Runbook: Terraform Drift Detection Response

Field Value
Domain Cloud/Terraform
Alert terraform plan shows unexpected resource changes, or drift detection job reports changes
Severity P2
Est. Resolution Time 30-60 minutes
Escalation Timeout 45 minutes — page if not resolved
Last Tested 2026-03-19
Prerequisites Terraform CLI, cloud provider CLI, state file access, ability to run terraform plan/apply

Quick Assessment (30 seconds)

# Run this first — it tells you the scope of the problem
terraform plan -detailed-exitcode 2>&1 | tail -20
echo "Exit code: $?"
If output shows: exit code 0 → No drift; the alert may be a false positive. Verify the alert source. If output shows: exit code 2 → Drift confirmed (changes detected); proceed to Step 1 If output shows: exit code 1 → Terraform error (not drift); check for configuration or credentials issue

Step 1: Capture the Drift Plan

Why: Before making any decisions, you need a full picture of every drifted resource. Saving the plan to a file ensures you can review it carefully and act on it deterministically.

# Run terraform plan with output saved to a file:
terraform plan -out=drift.tfplan 2>&1 | tee drift-plan-output.txt

# View a human-readable summary of what will change:
cat drift-plan-output.txt

# For a more structured view:
terraform show drift.tfplan

# Get a count of changes by type:
grep -E "^  # |will be|must be" drift-plan-output.txt | head -50
Expected output:
Terraform will display the drift as a plan:
  # aws_security_group.web will be updated in-place
  ~ resource "aws_security_group" "web" {
      ~ ingress {
          + cidr_blocks = ["0.0.0.0/0"]   ← someone opened this to the world manually
        }
    }

  # aws_instance.app[0] has been deleted
  - resource "aws_instance" "app" {        ← someone terminated this instance
    }

Plan: 0 to add, 1 to change, 1 to destroy.
If this fails: If terraform plan fails with credential errors, check aws sts get-caller-identity (AWS) or gcloud auth list (GCP) to confirm your credentials are valid.
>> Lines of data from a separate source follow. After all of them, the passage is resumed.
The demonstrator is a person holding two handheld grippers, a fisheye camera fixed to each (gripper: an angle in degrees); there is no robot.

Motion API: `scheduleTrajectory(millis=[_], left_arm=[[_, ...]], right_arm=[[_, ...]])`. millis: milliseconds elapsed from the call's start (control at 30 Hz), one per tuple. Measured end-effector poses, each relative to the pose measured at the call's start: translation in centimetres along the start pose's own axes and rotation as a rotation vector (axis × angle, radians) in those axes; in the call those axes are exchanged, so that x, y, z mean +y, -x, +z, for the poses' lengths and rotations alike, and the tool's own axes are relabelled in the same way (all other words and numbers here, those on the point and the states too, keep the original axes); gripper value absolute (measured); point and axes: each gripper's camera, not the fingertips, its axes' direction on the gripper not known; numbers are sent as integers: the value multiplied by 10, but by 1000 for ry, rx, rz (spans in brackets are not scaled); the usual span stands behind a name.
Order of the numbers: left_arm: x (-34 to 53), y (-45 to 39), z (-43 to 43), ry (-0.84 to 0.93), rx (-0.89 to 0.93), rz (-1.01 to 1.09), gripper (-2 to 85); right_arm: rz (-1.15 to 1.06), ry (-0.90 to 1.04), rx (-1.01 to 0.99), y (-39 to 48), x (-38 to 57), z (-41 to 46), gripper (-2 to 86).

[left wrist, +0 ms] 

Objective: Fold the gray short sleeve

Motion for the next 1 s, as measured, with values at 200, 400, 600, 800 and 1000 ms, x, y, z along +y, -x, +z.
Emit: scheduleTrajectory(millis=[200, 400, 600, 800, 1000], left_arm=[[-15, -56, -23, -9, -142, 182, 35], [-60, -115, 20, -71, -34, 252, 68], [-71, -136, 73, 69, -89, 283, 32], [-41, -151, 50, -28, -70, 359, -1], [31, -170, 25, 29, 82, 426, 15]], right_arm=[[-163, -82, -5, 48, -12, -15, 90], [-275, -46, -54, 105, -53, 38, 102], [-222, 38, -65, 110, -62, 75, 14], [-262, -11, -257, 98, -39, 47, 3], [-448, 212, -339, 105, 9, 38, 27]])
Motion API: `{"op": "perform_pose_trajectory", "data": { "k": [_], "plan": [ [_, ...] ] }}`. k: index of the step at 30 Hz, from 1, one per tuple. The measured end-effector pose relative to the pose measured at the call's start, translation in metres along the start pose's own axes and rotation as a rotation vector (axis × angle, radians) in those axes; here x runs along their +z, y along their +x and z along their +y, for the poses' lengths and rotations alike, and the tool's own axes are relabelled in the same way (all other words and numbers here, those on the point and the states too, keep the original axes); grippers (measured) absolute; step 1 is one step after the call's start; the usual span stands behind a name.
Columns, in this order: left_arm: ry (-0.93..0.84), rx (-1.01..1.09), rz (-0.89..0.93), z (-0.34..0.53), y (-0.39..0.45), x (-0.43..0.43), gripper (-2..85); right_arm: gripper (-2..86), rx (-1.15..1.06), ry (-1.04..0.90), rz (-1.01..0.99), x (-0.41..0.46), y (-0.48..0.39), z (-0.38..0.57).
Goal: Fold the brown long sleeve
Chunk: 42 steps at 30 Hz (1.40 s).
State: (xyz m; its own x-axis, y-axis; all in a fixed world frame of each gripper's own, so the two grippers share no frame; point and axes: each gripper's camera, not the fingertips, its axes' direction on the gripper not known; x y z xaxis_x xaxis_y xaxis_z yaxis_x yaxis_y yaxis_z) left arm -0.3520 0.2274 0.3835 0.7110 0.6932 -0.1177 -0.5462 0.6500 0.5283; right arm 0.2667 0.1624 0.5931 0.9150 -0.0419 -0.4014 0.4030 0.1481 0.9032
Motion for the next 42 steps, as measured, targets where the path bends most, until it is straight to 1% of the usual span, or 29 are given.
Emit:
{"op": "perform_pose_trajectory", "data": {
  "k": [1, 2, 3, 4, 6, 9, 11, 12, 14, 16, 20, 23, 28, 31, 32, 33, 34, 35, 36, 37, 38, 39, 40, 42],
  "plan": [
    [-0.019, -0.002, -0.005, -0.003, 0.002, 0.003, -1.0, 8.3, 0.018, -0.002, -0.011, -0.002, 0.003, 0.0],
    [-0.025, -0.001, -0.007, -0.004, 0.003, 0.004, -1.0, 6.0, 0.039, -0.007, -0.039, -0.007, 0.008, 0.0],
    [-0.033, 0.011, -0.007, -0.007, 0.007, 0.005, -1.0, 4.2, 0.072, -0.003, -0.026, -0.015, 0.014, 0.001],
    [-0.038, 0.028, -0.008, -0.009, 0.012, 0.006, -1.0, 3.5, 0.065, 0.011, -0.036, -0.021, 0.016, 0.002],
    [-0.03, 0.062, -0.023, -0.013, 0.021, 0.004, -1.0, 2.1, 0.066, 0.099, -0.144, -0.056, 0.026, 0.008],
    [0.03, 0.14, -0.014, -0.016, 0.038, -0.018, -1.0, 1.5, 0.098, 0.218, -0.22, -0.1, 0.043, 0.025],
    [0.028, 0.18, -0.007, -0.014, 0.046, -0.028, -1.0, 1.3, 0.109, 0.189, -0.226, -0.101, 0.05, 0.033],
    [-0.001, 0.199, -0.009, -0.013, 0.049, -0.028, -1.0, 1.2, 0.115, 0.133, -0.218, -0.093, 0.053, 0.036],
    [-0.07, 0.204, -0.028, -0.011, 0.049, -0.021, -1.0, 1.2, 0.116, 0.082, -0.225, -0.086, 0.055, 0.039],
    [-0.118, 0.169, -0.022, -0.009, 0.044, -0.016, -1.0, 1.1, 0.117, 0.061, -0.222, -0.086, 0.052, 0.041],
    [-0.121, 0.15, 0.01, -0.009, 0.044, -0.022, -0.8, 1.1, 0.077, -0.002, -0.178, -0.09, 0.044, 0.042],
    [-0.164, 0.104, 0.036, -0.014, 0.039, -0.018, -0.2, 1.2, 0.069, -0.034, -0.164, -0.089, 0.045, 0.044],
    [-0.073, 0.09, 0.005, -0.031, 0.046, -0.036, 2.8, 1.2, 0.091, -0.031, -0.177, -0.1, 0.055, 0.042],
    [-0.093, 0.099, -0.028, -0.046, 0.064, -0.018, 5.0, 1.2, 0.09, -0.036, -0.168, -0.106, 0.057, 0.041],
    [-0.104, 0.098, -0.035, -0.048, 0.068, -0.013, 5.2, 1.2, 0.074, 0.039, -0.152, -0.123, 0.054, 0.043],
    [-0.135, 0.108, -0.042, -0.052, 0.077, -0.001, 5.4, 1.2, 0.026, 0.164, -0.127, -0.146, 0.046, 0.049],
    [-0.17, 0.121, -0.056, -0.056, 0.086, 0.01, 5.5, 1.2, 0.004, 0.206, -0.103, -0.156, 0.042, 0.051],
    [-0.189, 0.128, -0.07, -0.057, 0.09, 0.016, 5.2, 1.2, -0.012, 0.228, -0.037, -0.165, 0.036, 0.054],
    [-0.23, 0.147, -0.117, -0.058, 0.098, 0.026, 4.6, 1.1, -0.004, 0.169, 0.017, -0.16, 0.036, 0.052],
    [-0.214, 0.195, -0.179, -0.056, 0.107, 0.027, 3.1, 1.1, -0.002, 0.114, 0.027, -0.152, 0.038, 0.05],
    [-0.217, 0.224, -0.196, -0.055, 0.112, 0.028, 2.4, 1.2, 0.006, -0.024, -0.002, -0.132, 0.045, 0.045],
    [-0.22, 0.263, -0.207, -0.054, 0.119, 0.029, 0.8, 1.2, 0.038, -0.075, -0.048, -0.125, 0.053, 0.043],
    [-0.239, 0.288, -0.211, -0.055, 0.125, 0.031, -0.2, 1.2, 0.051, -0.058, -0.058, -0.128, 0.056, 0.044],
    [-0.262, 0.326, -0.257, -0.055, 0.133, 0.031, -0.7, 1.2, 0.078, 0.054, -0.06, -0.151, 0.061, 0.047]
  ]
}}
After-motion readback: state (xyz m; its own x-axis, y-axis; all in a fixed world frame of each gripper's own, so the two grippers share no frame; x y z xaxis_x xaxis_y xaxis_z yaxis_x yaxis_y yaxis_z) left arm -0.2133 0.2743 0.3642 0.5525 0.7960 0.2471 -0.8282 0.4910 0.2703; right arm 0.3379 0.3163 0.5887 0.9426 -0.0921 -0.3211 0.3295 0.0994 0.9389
Step 2: Review Each Changed Resource — Expected or Manual Intervention?

Why: Not all drift is bad. Some changes are deliberate (a team manually patched a config) and should be codified in Terraform. Others are accidents or security incidents. You must categorize each change before deciding how to respond.
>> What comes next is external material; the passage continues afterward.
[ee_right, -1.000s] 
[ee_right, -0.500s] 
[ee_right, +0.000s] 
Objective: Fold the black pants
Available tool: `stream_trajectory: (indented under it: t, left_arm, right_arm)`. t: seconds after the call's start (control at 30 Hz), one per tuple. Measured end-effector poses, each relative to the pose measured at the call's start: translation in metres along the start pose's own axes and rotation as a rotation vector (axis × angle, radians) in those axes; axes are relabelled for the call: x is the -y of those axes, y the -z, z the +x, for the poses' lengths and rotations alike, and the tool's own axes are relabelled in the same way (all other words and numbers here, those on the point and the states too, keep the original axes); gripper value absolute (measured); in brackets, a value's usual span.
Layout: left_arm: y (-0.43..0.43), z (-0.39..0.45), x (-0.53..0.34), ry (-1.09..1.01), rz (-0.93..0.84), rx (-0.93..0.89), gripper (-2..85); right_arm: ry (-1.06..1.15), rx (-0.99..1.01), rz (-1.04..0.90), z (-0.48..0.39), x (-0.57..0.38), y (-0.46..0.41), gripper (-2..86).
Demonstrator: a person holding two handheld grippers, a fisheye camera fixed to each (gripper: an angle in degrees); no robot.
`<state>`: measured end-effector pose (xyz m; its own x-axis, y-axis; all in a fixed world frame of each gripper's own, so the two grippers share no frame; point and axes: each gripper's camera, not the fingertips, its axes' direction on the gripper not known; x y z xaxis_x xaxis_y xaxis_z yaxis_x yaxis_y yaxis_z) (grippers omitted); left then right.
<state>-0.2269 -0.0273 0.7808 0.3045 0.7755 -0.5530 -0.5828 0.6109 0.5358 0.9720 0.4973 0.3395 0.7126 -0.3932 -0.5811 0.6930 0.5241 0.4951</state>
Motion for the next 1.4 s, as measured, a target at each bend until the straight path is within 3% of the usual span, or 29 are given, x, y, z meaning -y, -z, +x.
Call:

# For each changed resource in the plan, determine:
# Question 1: Was this change authorized?
# Question 2: Is it safe to apply (Terraform would "fix" it back to code)?
# Question 3: Is it safe to import (Terraform code should be updated to match current reality)?

# Categories:
# EXPECTED  → someone deliberately made this change and it should be kept
# ACCIDENT  → someone made this change by mistake; revert with terraform apply
# SECURITY  → unauthorized or dangerous change; escalate before acting
# UNKNOWN   → unclear who/why; investigate before acting

# Example: security group with 0.0.0.0/0 added → investigate immediately
# Example: instance count changed → check if autoscaling or manual action

echo "Manually categorize each change in drift-plan-output.txt before proceeding"
Expected output:
A categorized list:
  aws_security_group.web: ingress 0.0.0.0/0 added → SECURITY — escalate
  aws_instance.app[0]: deleted → UNKNOWN — investigate
  aws_s3_bucket.logs: tags changed → EXPECTED — team updated tags manually, should codify
If this fails: If the plan is too large to review manually, focus on destroy operations first (highest risk), then update operations that affect security resources (security groups, IAM, network ACLs).
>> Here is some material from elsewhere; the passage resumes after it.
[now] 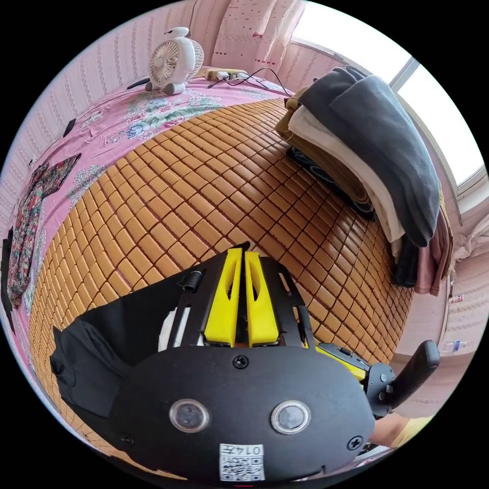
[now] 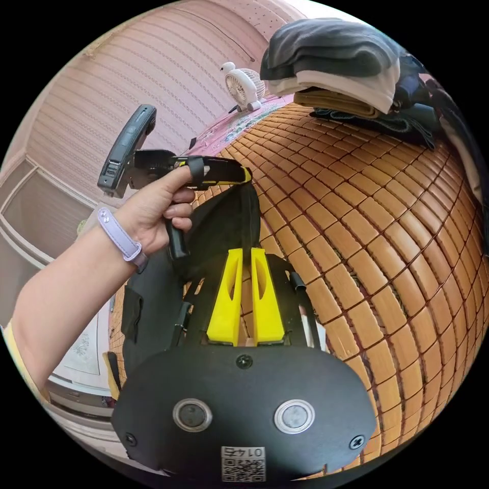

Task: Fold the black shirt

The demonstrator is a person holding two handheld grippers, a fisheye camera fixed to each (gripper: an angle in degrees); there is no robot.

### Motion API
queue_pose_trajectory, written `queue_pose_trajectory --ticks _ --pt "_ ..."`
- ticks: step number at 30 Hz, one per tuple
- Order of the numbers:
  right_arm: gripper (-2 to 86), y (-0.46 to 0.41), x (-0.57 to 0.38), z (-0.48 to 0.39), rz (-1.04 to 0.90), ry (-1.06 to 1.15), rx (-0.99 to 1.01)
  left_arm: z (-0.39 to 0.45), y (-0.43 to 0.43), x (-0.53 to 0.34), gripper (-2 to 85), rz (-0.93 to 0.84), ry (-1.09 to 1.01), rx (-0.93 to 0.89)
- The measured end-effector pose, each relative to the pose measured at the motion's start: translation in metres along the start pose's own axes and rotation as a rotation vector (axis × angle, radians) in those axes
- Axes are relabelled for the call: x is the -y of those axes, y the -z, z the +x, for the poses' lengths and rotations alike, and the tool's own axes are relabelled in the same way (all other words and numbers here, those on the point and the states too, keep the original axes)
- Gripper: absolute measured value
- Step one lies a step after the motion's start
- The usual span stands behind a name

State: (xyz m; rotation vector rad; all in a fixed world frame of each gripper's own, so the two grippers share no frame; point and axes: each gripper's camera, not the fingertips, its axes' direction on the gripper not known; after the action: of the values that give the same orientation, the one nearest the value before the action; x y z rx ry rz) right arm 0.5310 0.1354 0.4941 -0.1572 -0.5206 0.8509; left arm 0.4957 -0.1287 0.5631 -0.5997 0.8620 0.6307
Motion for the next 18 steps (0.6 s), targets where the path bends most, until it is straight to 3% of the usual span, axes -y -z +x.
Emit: queue_pose_trajectory --ticks 6,11,15,18 --pt "2.7 0.031 -0.008 -0.066 0.074 0.348 0.095 -0.053 0.118 -0.069 -0.9 0.253 0.041 -0.040" --pt "6.6 0.032 -0.041 -0.159 -0.106 0.795 0.301 -0.093 0.212 -0.197 0.3 0.381 0.064 0.113" --pt "10.9 -0.003 -0.060 -0.180 -0.295 0.828 0.329 -0.142 0.217 -0.300 6.5 0.247 0.214 0.095" --pt "11.3 -0.026 -0.060 -0.183 -0.369 0.792 0.326 -0.172 0.226 -0.361 6.6 0.246 0.312 0.083"
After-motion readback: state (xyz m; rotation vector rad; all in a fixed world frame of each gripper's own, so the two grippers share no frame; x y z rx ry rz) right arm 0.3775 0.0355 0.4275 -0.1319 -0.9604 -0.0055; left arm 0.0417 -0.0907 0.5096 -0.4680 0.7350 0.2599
Step 3: Investigate the Source of the Change

Why: Drift caused by an authorized team member requires a different response than drift caused by an unauthorized actor or a runaway script.

# AWS CloudTrail — find who made the manual change:
aws cloudtrail lookup-events \
  --lookup-attributes AttributeKey=ResourceName,AttributeValue=<RESOURCE_ID> \
  --start-time $(date -d '7 days ago' --iso-8601=seconds) \
  --output json | \
  jq '.Events[] | {Username: .Username, EventName: .EventName, EventTime: .EventTime}'

# GCP Audit Logs — find who changed the resource:
gcloud logging read \
  'resource.labels.resource_name="<RESOURCE_NAME>"' \
  --limit=10 \
  --format="table(timestamp, protoPayload.methodName, protoPayload.authenticationInfo.principalEmail)"

# Azure Activity Log:
az monitor activity-log list \
  --resource-id <RESOURCE_ID> \
  --start-time $(date -d '7 days ago' --iso-8601=seconds) \
  --query "[].{Caller:caller, Operation:operationName.localizedValue, Time:eventTimestamp}"
Expected output:
CloudTrail shows:
  {
    "Username": "alice",
    "EventName": "AuthorizeSecurityGroupIngress",
    "EventTime": "2026-03-18T22:15:00Z"
  }
This tells you: alice opened port 0.0.0.0/0 yesterday at 10:15 PM — contact alice for context.
If this fails: If audit logs are not available (not enabled or retention expired), document the gap and proceed with drift remediation based on current policy (Terraform code = source of truth unless there is a business reason to deviate).

Step 4: Decide — Apply (Revert to Code) or Import (Codify the Change)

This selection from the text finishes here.